§ **EXERCISE BRIEF**
Extract every line from the records below that contains the word "body".
** SOURCE RECORDS follows **
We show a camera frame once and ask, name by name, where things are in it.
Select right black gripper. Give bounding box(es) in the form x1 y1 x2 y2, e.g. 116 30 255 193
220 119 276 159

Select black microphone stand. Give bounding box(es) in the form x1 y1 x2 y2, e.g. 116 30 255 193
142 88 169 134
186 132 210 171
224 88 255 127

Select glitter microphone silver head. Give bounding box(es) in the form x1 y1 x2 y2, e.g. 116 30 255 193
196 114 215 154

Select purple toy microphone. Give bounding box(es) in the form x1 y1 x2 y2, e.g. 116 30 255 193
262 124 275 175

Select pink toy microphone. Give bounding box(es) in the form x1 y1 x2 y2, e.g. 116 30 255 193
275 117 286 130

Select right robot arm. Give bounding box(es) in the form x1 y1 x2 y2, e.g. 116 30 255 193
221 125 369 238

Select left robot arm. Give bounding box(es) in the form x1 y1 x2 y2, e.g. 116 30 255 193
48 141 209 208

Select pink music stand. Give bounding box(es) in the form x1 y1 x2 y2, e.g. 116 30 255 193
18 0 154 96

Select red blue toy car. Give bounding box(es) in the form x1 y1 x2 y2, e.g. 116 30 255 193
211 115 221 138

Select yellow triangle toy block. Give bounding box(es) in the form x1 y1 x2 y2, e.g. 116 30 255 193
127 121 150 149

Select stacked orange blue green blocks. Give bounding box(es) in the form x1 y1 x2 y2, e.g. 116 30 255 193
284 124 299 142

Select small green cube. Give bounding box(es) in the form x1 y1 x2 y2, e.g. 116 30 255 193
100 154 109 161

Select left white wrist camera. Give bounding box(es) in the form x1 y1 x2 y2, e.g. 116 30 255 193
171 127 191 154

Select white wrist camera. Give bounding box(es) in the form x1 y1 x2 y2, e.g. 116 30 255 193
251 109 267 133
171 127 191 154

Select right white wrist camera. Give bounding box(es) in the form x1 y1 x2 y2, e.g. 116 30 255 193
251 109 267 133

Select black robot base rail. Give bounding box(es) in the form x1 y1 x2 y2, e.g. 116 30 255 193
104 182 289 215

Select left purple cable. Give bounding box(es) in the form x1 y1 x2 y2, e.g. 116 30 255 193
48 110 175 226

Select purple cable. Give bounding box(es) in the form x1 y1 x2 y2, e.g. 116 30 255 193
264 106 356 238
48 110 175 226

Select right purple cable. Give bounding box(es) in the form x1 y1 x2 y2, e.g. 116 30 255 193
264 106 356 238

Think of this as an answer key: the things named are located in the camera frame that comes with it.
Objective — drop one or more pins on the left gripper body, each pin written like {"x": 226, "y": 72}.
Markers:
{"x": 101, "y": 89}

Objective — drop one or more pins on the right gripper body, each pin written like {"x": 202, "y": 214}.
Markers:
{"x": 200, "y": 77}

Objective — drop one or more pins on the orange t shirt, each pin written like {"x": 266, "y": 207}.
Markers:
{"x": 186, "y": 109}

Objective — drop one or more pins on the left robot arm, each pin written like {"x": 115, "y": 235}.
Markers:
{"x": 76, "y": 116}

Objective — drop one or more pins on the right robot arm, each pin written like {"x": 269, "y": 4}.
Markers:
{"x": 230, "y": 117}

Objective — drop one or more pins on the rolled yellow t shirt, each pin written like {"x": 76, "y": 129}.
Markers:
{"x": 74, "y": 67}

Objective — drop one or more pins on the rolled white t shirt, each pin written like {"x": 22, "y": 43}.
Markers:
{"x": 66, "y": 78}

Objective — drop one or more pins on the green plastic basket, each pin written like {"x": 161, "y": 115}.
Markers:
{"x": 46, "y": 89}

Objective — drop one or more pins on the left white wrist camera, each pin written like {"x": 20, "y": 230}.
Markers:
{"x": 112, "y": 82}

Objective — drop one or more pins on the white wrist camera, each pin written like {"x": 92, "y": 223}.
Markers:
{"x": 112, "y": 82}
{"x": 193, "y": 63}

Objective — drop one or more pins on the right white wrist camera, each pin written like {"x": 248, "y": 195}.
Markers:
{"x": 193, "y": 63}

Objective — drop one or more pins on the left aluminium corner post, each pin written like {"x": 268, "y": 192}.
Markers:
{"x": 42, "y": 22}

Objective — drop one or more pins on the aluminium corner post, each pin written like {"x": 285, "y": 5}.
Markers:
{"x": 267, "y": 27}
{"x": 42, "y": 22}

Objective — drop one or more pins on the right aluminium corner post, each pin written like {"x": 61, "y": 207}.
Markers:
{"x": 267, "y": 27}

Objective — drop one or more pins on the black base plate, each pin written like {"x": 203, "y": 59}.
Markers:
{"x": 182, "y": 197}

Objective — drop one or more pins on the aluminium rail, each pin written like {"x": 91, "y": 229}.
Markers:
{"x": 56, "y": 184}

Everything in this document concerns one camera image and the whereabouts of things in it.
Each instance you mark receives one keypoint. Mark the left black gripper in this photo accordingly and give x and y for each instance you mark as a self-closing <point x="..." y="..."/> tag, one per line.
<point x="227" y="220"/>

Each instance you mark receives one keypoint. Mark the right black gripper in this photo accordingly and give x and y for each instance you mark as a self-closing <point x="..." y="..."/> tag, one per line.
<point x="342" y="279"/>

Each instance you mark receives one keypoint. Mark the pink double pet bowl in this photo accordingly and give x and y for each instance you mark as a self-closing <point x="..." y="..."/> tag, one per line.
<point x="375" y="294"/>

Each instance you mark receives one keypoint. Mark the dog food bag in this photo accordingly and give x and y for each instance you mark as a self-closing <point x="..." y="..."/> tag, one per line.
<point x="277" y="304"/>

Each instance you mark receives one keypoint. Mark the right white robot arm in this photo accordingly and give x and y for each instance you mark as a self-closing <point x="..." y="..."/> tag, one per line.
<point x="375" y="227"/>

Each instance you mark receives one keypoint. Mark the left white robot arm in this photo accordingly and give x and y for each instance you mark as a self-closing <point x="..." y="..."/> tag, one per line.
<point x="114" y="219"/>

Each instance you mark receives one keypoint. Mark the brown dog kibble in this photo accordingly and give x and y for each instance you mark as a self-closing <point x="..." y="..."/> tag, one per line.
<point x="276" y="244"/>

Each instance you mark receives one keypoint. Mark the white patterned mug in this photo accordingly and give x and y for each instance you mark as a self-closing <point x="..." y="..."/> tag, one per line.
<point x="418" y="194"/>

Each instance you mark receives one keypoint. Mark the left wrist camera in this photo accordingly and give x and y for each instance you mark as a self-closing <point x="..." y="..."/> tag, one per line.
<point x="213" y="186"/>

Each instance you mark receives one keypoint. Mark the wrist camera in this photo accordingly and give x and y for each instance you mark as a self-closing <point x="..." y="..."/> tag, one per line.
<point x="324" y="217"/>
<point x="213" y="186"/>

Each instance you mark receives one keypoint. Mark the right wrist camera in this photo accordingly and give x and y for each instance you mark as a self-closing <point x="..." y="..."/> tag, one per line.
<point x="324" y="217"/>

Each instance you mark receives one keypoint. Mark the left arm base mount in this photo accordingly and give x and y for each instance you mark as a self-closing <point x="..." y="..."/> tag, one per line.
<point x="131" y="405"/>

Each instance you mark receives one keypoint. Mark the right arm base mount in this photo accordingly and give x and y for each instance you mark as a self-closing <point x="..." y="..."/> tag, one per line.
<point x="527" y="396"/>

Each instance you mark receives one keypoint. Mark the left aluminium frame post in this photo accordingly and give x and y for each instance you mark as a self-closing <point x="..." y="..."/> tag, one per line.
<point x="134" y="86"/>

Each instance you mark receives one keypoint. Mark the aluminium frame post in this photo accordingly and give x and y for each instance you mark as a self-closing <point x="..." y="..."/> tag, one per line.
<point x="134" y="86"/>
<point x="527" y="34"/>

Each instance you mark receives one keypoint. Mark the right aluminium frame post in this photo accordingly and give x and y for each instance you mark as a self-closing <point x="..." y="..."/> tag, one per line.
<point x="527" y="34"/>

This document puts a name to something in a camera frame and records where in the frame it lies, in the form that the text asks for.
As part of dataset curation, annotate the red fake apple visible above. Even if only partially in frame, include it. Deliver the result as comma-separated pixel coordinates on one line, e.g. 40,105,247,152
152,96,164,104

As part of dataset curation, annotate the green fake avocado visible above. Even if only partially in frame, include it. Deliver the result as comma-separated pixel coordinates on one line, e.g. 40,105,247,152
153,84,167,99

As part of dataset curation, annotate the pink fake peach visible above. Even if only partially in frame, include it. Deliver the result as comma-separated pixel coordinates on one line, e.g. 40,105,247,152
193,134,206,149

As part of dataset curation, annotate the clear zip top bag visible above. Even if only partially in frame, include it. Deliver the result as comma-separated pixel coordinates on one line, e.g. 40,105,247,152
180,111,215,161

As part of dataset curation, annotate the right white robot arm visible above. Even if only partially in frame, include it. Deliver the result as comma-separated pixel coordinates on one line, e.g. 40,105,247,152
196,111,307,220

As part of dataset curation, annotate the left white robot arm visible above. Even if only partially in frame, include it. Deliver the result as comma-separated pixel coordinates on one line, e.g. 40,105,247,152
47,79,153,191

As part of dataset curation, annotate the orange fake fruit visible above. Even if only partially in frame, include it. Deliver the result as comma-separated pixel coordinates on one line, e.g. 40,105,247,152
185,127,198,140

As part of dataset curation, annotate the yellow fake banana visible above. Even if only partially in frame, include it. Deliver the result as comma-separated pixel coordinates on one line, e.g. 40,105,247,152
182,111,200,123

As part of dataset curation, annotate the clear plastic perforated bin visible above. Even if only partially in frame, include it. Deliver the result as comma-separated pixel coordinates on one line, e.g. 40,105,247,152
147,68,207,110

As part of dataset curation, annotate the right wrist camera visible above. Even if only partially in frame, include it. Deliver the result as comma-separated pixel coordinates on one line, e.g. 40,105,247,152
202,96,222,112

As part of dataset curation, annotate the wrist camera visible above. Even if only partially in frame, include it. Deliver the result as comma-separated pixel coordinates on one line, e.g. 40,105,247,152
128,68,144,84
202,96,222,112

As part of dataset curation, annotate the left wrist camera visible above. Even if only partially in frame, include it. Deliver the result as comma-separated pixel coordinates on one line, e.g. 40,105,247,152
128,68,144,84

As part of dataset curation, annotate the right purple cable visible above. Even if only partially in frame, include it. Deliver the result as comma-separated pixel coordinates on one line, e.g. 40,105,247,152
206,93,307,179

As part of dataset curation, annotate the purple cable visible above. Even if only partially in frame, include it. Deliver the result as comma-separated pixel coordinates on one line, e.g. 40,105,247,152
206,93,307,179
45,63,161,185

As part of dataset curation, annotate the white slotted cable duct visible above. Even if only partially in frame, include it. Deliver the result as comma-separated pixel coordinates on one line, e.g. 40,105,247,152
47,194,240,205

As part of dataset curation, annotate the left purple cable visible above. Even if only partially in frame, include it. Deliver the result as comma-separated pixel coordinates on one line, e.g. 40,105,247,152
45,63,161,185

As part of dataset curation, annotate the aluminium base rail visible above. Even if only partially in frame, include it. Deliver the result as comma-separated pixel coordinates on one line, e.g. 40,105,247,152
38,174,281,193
** End of SOURCE RECORDS **
§ **EXPECTED ANSWER**
Objective — drop one or more pins on the left gripper body, each pin written like {"x": 226, "y": 72}.
Objective — drop one or more pins on the right gripper body, each pin written like {"x": 202, "y": 214}.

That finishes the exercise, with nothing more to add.